|Abstract||Under favourable geological, climatic, topographic and hydrological conditions, the weathering of carbonate-hosted, sulphide deposits may result in the formation of economically significant direct
replacement and/or wallrock replacement nonsulphide base metal deposits (Hitzman et al, 2003; Simandl and Paradis, 2009; Paradis et al. 2010).|
Nonsulphide deposits were the main source of zinc in the 19th century. Due to the development of
differential flotation and other metallurgical innovations during the early 20th century, the interest of explorationists shifted to sulphide ores. For a variety of environmental and economic reasons, nonsulphide deposits are again representing
attractive exploration targets; however, they are commonly overlooked. The discovery rate of nonsulphide deposits in British Columbia will depend largely on the ability of the explorationists to recognize nonsulphide zinc and lead minerals, and to
understand the mobility of base metals in near surface environments and the parameters that cause their precipitation as base metal carbonates, silicates or oxides.
The Cariboo terrane of central BC (Figures 1 and 2) hosts several well known base
metal mineral deposits, including polymetallic Ag-Pb-Zn (±Au) veins, carbonate and sediment-hosted massive sulphides [i.e., Zn-Pb Mississippi Valley-type (MVT), sedimentary exhalative Zn-Pb-Ag (SEDEX), Besshi-type massive sulphides (VHMS)], and gold
placers. Carbonate-hosted nonsulphide base metal deposits are commonly overlooked.
Excellent examples of Zn-Pb sulphides and "mixed ores" (rocks consisting of sulphide and nonsulphide minerals) crop out on the Cariboo Zinc property (Figures 2 and
3). Mineralization is concentrated along a favourable northwest-trending, dolomitic belt about 8 km long (Figure 3). It consists of pervasive fine-grained sulphide and nonsulphide disseminations and aggregates forming pods and masses, sulphide- and
nonsulphide-bearing quartz (±calcite) veins, and crackle breccias. Sulphides are galena, sphalerite, and trace amounts of pyrite. Nonsulphides are smithsonite, hemimorphite, cerussite, hydrozincite, and possibly anglesite. The main showings, from
west to east, are Canopener, DeBasher, Flipper Creek, Dolomite Flats, Main, Gunn and Que (Figures 4, 5, 6, 7, 8 and 9).

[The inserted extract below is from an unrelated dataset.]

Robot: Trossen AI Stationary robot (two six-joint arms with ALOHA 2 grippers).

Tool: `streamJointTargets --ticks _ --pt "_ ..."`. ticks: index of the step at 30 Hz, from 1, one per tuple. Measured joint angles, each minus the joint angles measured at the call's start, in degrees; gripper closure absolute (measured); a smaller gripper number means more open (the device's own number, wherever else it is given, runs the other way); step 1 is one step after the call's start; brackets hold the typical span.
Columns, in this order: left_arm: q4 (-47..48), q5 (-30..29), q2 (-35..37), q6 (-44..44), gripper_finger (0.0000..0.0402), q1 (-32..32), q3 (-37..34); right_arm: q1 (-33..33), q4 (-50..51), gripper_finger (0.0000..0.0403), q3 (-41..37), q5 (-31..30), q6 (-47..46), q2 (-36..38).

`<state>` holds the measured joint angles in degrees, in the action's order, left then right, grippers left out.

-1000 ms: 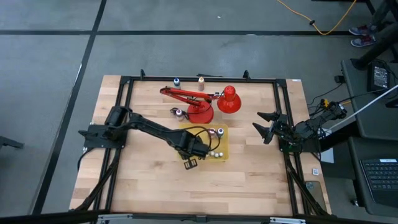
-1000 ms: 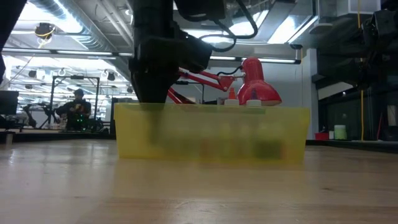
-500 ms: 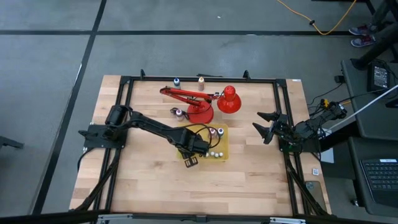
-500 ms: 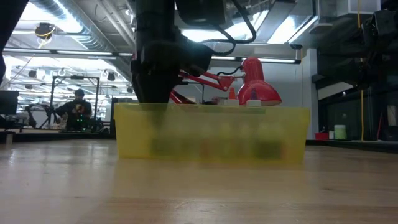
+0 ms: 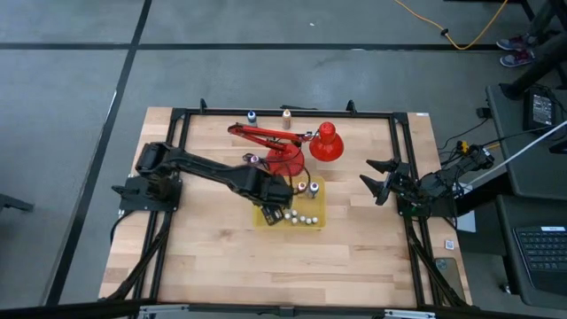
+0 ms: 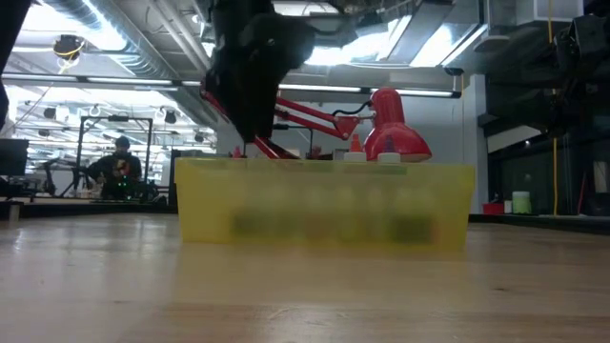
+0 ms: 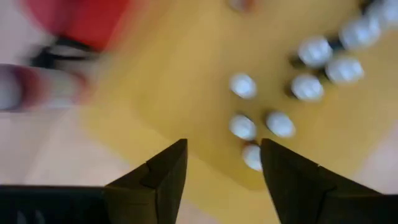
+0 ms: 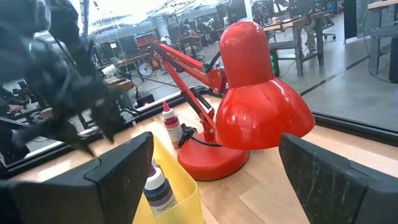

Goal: Pick & Place food coloring
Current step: Put the big red food bottle into the yellow bin

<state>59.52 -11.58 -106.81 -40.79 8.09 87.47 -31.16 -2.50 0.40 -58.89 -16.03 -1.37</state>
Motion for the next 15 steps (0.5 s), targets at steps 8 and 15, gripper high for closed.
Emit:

In most occurrences, the spatial continuity and/or the close spatial relationships in combination with morphological
similarities between sulphide and associated nonsulphide zones suggest direct-replacement of sulphides by nonsulphide base-metalbearing minerals. The main exposure at the Gunn showing is an excellent example of a carbonate-hosted, nonsulphide,
base-metal deposit formed by the direct replacement of sulphides.
The area was covered by detailed gravity survey (Luckman, 2008). The determination of physical characteristics of mineralized (Pb-Zn sulphide and nonsulphide) rocks will be useful
for the design of future exploration programs and for re-interpretation of existing gravity surveys. Mineralogical, geochemical and isotope studies are underway.